Fluorescence in situ detection of short DNA sequences

短 DNA 序列的荧光原位检测

• 批准号: 6863430
• 负责人: MAXIM D FRANK-KAMENETSKII
• 金额: $ 17.98万
• 依托单位: BOSTON UNIVERSITY (CHARLES RIVER CAMPUS)
• 依托单位国家: 美国
• 财政年份: 2005
• 资助国家: 美国
• 起止时间: 2005-05-03 至 2007-04-30
• 项目状态: 已结题
• 来源: https://reporter.nih.gov/project-details/6863430
• 关键词: chromosome aberrations; chronic lymphocytic leukemia; fluorescence microscopy; fluorescent dye /probe; fluorescent in situ hybridization; genetic markers; ionophores; molecular oncology; neoplasm /cancer diagnosis; nucleic acid sequence; oligonucleotides; technology /technique development

DESCRIPTION (provided by applicant): A radically new approach for the fluorescence in situ detection of DNA is proposed, which makes it possible to detect short (about 20-bp-long) single-copy DNA sequences in metaphase chromosome spreads and in interphase nuclei under non-denaturing conditions. The method of fluorescence in situ detection of short sequences (FISDOSS) to be developed will be exceedingly specific because a circular probe will be assembled via ligation of synthetic oligonucleotides on short DNA sequences opened up by specially designed peptide nucleic acids (PNAs). A high sensitivity will be provided by an efficient contamination-immune isothermal method of signal amplification: rolling-circle amplification (RCA) of the assembled circular probes with incorporation of numerous fluorescently labeled nucleotides. All procedures will be performed directly on slides and the final detection of interphase nuclei and metaphase chromosomes will be done by standard techniques using a fluorescent microscope. In Phase I, proof-of-principle experiments will be performed on arbitrarily chosen sites unique for the human genome. The goal of Phase I is to demonstrate, after initial optimization, that the short specific sequences can be effectively and specifically detected within non-denatured metaphase human chromosomes. The method will be extended to parallel multiple detection of various unique sites in the human genome. To demonstrate that FISDOSS is applicable to detect genetic markers of cancer, 12 appropriate sites associated with chronic lymphocytic leukemia (CLL) will be tested. The implementation of the project will yield a convenient fluorescent in situ technique with a great potential for reliable and highly sensitive diagnosis of cancer on the DNA level.

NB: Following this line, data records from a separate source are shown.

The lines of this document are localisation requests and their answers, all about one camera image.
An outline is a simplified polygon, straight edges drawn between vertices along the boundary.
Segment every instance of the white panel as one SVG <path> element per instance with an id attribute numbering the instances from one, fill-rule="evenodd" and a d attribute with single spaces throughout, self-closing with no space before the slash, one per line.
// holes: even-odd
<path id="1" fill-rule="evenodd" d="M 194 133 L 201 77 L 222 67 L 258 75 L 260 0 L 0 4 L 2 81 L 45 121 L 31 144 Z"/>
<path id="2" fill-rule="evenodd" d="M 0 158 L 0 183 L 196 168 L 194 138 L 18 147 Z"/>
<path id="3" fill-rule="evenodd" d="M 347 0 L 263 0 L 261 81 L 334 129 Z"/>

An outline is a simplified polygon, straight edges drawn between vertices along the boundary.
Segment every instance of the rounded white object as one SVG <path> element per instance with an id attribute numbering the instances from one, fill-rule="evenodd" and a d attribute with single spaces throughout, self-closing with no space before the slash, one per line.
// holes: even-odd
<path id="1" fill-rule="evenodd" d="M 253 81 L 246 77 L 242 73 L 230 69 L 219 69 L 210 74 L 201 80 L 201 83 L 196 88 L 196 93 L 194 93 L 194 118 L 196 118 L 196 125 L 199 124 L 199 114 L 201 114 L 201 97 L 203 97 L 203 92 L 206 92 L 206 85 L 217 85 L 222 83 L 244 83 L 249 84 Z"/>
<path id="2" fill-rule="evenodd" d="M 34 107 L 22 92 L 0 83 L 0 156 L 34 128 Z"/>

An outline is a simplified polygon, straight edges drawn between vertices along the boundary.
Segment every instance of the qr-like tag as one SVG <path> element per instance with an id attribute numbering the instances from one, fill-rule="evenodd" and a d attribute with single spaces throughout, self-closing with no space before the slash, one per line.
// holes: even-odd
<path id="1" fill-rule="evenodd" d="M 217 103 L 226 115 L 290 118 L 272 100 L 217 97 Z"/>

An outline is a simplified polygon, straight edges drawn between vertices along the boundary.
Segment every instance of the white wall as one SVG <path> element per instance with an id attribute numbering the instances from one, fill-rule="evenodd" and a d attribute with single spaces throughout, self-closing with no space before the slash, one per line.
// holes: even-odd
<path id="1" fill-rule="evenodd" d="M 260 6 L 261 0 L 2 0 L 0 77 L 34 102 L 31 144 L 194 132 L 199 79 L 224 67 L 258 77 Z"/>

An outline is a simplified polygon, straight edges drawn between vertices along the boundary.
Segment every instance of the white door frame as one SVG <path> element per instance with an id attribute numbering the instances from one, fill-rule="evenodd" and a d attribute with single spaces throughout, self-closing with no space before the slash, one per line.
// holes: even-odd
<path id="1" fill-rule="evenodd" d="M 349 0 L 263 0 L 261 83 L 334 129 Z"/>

描述(由申请人提供)：提出了一种全新的DNA荧光原位检测方法，使在非变性条件下在中期染色体铺展和间期核中检测短(约20个碱基对)单拷贝DNA序列成为可能。即将开发的短序列荧光原位检测方法(FISDOSS)将非常特异，因为环状探针将通过将合成的寡核苷酸连接到由特殊设计的肽核酸(PNA)打开的短DNA序列来组装。一种有效的污染免疫等温信号放大方法将提供高灵敏度：结合大量荧光标记的核苷酸对组装的环形探针进行滚环扩增(RCA)。所有程序将直接在玻片上进行，间期核和中期染色体的最终检测将通过使用荧光显微镜的标准技术完成。在第一阶段，原则证明实验将在任意选择的人类基因组独有的位置上进行。第一阶段的目标是证明，经过初步优化，短的特定序列可以有效和特异地在未变性的中期人类染色体中检测到。该方法将扩展到对人类基因组中各种独特位点的并行多重检测。为了证明FISDOSS适用于检测癌症的遗传标记，将测试与慢性淋巴细胞白血病(CLL)相关的12个合适的位置。该项目的实施将产生一种方便的荧光原位技术，在DNA水平上对癌症进行可靠和高灵敏的诊断具有巨大的潜力。